--- The data ---
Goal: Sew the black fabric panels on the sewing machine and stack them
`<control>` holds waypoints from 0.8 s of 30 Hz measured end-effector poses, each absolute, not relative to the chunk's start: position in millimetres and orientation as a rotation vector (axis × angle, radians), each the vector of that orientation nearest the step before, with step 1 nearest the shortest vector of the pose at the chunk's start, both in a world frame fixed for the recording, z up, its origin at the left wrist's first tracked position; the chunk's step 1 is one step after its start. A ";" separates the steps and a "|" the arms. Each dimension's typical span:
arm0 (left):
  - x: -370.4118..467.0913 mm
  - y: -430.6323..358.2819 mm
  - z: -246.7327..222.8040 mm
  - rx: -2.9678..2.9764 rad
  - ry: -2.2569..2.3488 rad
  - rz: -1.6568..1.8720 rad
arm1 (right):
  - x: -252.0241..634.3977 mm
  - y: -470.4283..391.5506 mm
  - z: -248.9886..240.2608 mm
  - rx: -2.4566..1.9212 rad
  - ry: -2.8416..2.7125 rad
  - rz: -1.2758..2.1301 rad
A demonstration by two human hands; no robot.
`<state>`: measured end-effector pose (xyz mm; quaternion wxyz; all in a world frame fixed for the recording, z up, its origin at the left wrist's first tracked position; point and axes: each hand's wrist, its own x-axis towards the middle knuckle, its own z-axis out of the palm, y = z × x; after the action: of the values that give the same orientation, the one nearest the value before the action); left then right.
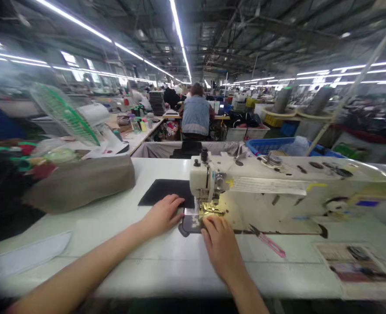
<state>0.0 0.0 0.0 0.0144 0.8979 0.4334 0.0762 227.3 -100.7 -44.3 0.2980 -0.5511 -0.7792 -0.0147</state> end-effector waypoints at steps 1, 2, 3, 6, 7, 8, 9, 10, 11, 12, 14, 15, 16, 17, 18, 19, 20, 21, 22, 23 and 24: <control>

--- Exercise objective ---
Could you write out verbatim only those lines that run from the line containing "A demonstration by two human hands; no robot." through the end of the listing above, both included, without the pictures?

--- Exercise solution ---
A demonstration by two human hands; no robot.
`<state>`: measured end-effector pose (xyz mm; quaternion wxyz; all in a world frame fixed for the recording, z up, its origin at the left wrist's first tracked position; point and axes: each hand's wrist, its own x-axis towards the middle knuckle, its own z-axis out of the palm, y = z × x; after the action: of the values that give the same orientation, the one nearest the value before the action); left then right.
<state>0.0 0.0 0.0 0.0144 0.8979 0.4334 0.0762 227.3 -100.7 -44.3 0.2980 -0.5511 -0.7792 -0.0147</state> end-effector waypoints at steps 1, 2, 3, 6, 7, 8, 9, 10, 11, 12, 14, 15, 16, 17, 18, 19, 20, 21, 22, 23 and 24: <control>

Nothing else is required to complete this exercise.